**Problem details**
All that should come back is the lines of the data below from the one containing "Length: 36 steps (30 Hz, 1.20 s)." to the one containing "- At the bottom", inclusive, exactly as they stand.

**Provided data**
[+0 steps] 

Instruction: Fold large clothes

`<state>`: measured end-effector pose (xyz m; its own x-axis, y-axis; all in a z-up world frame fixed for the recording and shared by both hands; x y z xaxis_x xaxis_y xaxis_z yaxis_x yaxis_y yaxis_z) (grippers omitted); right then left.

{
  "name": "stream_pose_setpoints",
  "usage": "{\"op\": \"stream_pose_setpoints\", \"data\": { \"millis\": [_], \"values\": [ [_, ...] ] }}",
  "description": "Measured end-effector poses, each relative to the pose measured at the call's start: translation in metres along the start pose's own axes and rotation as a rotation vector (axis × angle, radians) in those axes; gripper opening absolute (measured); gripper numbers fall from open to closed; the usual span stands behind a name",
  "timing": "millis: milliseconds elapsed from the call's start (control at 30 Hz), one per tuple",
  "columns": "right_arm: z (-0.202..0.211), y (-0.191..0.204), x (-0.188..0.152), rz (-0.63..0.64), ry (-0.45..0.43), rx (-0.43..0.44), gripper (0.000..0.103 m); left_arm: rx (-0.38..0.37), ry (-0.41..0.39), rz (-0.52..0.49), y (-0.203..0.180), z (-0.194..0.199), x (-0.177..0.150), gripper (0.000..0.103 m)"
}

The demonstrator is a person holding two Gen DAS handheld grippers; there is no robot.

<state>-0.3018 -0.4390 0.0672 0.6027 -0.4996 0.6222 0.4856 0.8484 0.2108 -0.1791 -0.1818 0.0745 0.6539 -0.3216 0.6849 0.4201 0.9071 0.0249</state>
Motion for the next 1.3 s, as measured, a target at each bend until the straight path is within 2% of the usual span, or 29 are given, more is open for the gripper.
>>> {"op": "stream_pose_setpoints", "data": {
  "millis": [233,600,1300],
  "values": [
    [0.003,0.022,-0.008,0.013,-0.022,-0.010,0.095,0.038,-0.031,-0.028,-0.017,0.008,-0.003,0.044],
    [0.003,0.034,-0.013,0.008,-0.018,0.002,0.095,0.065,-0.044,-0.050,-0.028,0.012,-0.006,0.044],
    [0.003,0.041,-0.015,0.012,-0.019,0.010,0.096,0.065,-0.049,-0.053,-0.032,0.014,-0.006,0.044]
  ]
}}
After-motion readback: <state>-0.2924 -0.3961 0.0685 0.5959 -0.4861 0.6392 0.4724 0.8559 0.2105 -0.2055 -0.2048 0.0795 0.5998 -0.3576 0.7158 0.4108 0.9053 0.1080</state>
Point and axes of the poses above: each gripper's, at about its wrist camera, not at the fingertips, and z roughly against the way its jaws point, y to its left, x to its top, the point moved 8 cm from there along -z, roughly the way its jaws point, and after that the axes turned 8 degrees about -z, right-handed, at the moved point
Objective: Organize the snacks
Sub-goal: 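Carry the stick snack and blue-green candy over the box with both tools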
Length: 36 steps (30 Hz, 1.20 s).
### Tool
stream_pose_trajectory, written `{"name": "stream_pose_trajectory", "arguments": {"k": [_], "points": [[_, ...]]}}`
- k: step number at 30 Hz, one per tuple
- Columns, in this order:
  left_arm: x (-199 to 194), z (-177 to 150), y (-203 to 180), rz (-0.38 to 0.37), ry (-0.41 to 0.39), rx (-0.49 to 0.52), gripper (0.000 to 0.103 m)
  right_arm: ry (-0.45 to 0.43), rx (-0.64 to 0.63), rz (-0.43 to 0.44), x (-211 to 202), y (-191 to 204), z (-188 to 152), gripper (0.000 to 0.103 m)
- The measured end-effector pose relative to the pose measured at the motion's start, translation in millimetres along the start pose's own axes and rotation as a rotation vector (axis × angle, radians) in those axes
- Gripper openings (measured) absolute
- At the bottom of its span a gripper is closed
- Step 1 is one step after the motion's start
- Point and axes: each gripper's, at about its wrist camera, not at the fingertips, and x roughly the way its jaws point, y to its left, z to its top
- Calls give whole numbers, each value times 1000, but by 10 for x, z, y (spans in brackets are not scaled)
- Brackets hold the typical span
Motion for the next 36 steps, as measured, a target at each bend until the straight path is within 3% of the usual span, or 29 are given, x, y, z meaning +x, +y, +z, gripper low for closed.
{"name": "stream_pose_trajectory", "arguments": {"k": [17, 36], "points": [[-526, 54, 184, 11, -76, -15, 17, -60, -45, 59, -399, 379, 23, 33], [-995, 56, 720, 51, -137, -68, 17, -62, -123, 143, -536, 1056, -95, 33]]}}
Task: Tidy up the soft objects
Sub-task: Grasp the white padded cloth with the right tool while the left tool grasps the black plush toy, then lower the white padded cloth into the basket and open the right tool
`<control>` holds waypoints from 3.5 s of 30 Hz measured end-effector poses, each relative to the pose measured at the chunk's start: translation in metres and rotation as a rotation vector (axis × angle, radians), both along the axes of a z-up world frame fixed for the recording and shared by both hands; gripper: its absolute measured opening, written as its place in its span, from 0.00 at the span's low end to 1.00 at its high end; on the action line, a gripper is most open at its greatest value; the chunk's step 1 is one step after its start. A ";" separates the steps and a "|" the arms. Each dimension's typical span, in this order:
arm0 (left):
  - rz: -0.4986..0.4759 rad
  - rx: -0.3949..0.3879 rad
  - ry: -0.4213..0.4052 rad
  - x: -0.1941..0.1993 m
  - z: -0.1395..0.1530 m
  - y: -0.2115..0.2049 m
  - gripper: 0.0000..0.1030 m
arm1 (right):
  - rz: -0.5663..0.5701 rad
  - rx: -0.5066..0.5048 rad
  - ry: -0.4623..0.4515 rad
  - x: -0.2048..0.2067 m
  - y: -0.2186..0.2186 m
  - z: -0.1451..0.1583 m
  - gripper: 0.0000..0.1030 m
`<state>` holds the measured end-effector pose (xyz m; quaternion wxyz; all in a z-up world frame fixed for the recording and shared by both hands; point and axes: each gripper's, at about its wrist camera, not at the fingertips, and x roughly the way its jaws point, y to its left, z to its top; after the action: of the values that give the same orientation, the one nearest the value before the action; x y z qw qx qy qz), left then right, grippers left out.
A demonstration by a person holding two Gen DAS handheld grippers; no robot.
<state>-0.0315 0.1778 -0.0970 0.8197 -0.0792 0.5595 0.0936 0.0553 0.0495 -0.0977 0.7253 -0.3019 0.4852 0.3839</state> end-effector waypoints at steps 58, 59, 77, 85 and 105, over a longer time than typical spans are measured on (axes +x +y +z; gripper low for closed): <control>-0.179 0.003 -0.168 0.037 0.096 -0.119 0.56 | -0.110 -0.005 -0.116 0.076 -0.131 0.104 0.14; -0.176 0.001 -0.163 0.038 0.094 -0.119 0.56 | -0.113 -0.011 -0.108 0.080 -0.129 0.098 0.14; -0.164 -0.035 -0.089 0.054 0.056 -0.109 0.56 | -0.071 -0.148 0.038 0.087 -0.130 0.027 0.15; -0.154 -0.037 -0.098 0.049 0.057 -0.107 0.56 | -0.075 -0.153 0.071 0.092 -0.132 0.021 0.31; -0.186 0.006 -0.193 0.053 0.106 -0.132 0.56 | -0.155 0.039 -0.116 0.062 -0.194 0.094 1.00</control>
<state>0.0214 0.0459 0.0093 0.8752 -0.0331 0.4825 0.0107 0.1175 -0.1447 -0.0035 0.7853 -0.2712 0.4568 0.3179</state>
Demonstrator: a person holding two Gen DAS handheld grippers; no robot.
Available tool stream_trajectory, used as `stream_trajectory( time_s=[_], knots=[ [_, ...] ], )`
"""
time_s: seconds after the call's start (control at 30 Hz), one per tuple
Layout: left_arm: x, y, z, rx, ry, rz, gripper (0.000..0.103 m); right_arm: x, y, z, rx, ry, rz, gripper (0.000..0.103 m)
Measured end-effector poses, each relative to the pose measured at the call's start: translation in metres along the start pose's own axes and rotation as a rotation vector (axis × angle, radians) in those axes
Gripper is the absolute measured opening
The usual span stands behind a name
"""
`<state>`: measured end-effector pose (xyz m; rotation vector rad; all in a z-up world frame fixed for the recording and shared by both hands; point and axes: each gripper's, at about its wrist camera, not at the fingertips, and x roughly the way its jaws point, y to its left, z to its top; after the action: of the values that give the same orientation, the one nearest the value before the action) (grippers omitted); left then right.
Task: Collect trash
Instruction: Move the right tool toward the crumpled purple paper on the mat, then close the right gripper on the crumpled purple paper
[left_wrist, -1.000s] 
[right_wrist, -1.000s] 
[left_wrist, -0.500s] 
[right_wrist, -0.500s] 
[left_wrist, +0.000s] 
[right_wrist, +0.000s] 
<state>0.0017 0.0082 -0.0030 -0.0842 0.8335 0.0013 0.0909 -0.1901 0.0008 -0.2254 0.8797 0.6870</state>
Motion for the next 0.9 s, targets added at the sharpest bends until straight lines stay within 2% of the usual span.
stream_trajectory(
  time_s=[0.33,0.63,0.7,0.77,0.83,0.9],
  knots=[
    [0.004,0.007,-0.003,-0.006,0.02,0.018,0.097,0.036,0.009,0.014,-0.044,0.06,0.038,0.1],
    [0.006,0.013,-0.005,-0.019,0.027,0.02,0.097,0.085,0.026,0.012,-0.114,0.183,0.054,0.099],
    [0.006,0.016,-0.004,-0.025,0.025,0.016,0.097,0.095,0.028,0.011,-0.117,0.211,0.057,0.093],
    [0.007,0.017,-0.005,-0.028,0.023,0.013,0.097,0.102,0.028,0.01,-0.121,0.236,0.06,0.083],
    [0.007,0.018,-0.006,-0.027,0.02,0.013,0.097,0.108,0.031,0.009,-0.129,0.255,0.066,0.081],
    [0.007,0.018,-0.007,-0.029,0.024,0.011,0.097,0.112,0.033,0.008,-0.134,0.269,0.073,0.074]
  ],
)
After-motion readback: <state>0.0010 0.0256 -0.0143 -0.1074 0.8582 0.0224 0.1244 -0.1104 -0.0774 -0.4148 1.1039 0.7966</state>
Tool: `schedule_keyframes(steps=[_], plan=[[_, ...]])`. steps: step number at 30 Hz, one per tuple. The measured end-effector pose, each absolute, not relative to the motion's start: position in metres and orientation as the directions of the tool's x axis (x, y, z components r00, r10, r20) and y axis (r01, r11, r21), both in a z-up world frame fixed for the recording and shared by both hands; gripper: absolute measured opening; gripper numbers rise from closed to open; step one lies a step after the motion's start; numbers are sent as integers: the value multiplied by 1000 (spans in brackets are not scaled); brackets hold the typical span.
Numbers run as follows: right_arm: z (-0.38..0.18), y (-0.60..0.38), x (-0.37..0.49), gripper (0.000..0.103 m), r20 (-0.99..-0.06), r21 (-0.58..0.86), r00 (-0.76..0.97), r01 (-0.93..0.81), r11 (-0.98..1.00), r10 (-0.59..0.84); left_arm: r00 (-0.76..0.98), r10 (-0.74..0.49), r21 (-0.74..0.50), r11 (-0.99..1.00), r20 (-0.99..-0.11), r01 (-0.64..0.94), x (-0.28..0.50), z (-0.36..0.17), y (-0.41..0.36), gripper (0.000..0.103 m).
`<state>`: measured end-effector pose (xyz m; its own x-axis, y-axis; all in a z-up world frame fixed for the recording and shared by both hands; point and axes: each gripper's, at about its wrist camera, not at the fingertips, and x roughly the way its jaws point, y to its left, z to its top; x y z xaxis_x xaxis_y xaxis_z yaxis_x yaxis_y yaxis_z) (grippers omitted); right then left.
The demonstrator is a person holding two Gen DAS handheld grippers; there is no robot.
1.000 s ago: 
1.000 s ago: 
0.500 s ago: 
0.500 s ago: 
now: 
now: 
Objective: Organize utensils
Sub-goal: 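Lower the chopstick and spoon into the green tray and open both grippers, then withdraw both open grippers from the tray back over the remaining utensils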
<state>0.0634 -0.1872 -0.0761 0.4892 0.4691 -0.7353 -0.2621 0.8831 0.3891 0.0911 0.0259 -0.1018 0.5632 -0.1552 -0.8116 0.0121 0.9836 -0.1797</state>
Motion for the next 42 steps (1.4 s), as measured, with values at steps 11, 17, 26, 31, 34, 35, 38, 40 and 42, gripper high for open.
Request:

**Solution to this exercise**
Length: 36 steps (30 Hz, 1.20 s).
### Tool
stream_pose_trajectory, written `{"name": "stream_pose_trajectory", "arguments": {"k": [_], "points": [[_, ...]]}}`
- k: step number at 30 Hz, one per tuple
- Columns, in this order:
  left_arm: x (-199 to 194), z (-177 to 150), y (-203 to 180), rz (-0.38 to 0.37), ry (-0.41 to 0.39), rx (-0.49 to 0.52), gripper (0.000 to 0.103 m)
  right_arm: ry (-0.45 to 0.43), rx (-0.64 to 0.63), rz (-0.43 to 0.44), x (-211 to 202), y (-191 to 204), z (-188 to 152), gripper (0.000 to 0.103 m)
- The measured end-effector pose relative to the pose measured at the motion's start, translation in millimetres along the start pose's own axes and rotation as a rotation vector (axis × angle, radians) in those axes
- Gripper openings (measured) absolute
- At the bottom of its span a gripper is closed

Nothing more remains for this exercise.